Work required: The entries below contain a line with "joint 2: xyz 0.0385" and a line with "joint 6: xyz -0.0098". Quote exactly those two lines and all lines between them.

Stored data

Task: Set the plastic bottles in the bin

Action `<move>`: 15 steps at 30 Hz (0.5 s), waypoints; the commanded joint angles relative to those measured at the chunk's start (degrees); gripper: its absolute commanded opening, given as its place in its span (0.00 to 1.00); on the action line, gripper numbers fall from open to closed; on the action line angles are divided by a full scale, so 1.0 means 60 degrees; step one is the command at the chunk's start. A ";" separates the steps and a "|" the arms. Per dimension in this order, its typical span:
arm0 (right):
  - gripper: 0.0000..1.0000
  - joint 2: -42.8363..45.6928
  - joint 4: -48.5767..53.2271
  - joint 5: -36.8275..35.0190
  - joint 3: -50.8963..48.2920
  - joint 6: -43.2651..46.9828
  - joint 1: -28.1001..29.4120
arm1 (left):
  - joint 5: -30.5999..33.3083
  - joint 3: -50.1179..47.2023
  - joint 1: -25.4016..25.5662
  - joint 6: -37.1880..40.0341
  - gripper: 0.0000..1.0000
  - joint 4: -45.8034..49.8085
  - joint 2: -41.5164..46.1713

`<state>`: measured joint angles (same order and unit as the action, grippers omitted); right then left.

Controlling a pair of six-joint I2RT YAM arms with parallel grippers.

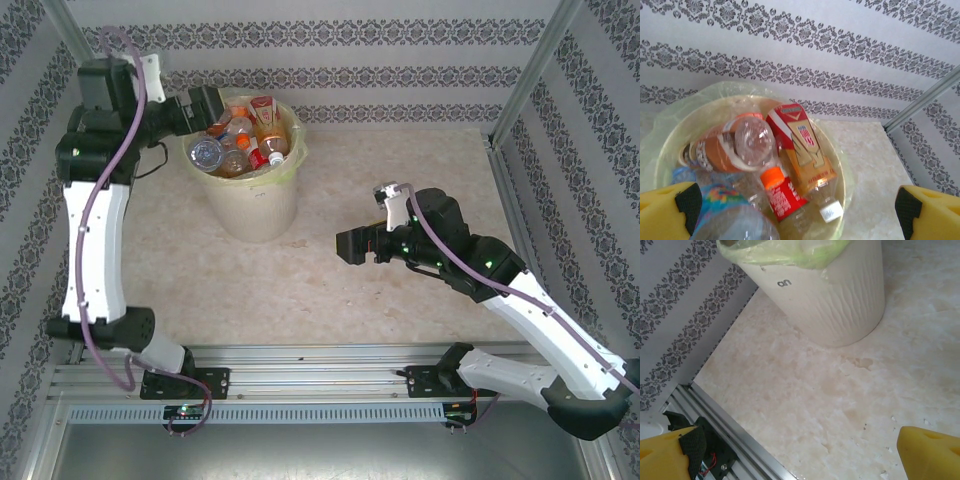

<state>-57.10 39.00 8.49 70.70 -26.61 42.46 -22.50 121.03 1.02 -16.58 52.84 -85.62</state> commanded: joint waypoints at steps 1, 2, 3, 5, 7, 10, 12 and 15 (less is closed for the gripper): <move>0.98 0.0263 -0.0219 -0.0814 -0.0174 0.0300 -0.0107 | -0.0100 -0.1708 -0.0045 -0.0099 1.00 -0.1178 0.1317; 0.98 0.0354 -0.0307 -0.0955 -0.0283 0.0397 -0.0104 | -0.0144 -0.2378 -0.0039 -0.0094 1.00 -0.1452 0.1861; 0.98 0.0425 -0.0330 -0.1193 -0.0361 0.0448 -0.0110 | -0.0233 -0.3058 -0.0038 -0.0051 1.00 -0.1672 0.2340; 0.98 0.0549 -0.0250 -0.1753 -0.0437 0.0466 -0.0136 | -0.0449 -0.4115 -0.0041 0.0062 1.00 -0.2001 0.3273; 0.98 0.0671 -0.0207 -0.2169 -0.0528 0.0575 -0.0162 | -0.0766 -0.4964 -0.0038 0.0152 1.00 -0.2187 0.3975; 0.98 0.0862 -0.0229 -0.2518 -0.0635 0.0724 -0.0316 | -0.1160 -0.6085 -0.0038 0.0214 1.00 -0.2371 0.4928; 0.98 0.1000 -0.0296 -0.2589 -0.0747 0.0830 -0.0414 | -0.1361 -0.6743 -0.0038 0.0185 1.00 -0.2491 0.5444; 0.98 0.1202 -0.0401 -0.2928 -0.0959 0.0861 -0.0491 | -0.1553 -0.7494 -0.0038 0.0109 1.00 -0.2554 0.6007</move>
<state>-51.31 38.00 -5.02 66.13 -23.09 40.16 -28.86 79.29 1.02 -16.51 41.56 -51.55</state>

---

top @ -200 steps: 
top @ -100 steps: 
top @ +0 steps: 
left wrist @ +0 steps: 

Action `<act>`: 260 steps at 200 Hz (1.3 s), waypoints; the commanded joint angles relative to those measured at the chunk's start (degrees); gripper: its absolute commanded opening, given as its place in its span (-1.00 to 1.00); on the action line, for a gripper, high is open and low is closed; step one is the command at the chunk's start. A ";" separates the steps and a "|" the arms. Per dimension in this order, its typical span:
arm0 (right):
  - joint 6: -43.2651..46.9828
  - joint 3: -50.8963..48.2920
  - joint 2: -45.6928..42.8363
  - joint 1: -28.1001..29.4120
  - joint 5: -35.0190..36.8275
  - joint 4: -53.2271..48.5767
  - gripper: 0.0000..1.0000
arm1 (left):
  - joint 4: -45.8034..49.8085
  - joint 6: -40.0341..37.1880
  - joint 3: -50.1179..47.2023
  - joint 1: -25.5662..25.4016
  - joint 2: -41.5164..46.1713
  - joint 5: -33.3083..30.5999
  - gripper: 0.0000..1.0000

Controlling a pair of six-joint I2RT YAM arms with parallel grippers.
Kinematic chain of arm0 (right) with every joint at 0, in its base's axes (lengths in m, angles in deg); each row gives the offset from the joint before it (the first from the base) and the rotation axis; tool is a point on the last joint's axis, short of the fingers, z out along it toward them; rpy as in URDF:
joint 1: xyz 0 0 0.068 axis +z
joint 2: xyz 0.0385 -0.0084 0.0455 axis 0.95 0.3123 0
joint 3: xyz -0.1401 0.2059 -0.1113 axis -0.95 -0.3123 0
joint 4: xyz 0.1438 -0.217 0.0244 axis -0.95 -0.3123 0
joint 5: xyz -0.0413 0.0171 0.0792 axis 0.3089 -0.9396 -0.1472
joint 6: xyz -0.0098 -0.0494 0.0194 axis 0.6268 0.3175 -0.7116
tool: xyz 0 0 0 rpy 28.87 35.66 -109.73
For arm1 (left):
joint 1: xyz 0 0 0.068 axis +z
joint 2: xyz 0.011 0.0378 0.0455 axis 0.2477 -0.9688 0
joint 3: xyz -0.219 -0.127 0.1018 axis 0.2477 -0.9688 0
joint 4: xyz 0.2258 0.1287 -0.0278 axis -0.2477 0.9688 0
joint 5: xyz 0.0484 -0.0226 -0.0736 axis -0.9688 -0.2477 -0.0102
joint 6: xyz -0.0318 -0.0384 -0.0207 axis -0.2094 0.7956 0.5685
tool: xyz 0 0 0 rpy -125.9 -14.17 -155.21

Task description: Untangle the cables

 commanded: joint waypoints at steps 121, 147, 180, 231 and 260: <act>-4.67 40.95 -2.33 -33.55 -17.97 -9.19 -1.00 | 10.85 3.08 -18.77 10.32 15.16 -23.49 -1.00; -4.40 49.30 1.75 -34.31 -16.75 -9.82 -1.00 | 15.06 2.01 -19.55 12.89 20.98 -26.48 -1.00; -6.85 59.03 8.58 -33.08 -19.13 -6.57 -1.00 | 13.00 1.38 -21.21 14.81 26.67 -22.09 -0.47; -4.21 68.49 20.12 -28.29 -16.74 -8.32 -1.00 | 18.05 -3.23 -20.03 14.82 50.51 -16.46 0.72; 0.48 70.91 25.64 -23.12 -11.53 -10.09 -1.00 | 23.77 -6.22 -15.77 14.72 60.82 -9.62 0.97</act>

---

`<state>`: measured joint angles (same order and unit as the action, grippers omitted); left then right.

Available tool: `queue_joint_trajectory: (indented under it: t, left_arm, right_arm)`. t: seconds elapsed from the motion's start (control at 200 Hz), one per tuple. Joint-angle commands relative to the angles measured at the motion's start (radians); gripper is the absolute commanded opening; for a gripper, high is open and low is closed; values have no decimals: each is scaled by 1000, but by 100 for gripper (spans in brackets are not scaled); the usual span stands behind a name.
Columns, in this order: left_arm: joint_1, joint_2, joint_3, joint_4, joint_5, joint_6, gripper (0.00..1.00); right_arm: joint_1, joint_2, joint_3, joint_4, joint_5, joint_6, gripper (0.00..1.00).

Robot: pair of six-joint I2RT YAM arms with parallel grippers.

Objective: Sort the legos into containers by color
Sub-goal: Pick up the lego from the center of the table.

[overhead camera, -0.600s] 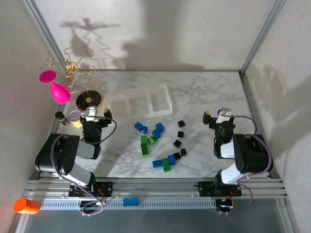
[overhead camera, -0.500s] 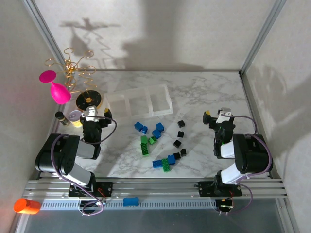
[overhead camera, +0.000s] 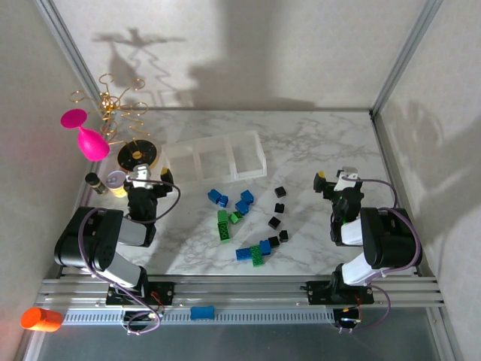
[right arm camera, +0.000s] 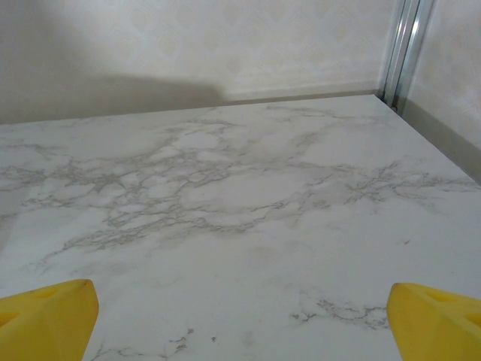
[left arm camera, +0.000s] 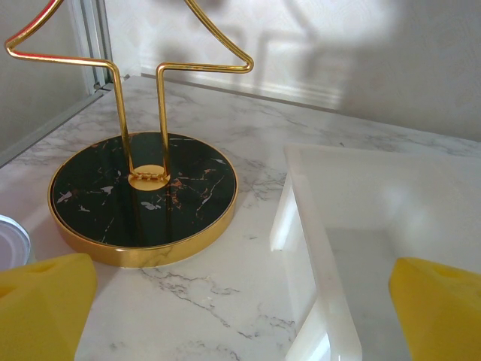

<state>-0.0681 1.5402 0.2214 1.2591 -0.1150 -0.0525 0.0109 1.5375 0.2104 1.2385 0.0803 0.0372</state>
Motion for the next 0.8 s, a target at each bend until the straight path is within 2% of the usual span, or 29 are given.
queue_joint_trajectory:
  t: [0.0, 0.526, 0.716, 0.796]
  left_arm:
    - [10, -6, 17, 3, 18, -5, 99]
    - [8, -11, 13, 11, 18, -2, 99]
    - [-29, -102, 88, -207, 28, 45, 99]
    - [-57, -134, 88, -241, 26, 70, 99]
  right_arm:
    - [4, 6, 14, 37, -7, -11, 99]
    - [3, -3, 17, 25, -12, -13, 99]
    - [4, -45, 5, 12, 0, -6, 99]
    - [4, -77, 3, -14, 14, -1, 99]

Result of the exercise:
joint 2: xyz 0.0385 -0.0084 0.0455 axis 0.95 0.3123 0
joint 3: xyz -0.1401 0.2059 -0.1113 axis -0.95 -0.3123 0
joint 4: xyz 0.1438 -0.217 0.0244 axis -0.95 -0.3123 0
joint 5: xyz -0.0413 0.0171 0.0792 axis 0.3089 -0.9396 -0.1472
joint 6: xyz -0.0098 -0.0494 0.0194 axis 0.6268 0.3175 -0.7116

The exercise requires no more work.